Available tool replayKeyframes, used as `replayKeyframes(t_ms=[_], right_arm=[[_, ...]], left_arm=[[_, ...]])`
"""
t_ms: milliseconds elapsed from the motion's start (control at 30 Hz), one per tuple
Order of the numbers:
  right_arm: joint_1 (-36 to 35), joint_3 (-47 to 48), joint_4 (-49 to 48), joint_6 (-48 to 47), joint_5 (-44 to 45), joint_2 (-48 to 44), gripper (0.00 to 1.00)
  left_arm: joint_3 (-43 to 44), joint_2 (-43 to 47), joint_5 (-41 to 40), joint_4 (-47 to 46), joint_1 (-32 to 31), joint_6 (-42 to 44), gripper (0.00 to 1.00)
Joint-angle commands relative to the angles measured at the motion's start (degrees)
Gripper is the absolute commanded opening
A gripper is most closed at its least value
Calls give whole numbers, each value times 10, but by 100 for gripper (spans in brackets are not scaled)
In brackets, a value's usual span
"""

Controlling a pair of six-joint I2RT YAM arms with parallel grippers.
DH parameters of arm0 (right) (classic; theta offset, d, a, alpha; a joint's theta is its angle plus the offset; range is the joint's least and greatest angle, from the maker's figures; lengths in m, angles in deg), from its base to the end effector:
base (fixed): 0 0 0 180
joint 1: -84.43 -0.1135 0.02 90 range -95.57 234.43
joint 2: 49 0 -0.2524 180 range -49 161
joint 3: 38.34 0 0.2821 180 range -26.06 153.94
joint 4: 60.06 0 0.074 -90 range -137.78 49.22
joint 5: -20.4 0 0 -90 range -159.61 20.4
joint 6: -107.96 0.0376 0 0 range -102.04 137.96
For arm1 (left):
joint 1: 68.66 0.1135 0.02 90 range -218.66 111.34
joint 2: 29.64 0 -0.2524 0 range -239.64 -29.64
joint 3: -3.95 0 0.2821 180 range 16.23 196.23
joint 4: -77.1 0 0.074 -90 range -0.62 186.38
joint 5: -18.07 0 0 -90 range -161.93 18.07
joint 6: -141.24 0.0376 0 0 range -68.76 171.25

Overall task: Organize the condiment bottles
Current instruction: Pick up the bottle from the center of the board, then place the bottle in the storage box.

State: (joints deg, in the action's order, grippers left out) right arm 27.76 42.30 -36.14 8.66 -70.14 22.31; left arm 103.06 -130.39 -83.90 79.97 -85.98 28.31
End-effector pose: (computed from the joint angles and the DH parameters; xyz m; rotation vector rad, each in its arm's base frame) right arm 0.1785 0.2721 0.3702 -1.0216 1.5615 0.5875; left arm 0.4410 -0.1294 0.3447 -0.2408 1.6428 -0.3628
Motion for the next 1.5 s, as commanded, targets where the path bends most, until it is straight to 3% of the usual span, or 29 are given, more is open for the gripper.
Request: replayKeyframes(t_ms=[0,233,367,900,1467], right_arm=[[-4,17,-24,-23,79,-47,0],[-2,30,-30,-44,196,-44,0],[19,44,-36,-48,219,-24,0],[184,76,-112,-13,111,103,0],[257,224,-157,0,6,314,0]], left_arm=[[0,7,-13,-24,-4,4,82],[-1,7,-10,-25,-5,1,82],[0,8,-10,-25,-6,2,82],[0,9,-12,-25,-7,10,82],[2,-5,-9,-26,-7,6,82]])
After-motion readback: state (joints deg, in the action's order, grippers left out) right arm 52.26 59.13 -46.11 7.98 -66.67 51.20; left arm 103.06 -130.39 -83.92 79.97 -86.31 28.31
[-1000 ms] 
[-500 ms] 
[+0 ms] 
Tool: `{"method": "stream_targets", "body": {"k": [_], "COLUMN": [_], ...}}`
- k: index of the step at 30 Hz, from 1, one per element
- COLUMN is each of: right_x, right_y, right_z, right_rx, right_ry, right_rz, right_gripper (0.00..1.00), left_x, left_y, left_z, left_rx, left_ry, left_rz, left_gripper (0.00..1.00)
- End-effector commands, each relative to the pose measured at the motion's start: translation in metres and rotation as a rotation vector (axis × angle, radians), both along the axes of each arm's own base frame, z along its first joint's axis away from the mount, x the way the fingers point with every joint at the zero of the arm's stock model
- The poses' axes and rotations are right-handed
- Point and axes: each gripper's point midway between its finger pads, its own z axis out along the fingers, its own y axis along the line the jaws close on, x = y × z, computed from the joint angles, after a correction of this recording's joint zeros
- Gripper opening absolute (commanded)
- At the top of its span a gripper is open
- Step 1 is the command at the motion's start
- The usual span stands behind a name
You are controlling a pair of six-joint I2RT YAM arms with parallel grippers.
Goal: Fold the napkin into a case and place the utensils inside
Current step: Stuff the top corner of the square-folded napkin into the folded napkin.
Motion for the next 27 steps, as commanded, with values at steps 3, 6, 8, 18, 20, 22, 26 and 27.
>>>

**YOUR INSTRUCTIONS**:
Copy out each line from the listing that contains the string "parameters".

**SOLUTION FOR THIS PROBLEM**:
DH parameters of arm0 (right) (classic; theta offset, d, a, alpha; a joint's theta is its angle plus the offset; range is the joint's least and greatest angle, from the maker's figures; lengths in m, angles in deg), from its base to the end effector:
End-effector pose: (computed from the joint angles and the DH parameters; xyz m; rotation vector rad, each in its arm's base frame) right arm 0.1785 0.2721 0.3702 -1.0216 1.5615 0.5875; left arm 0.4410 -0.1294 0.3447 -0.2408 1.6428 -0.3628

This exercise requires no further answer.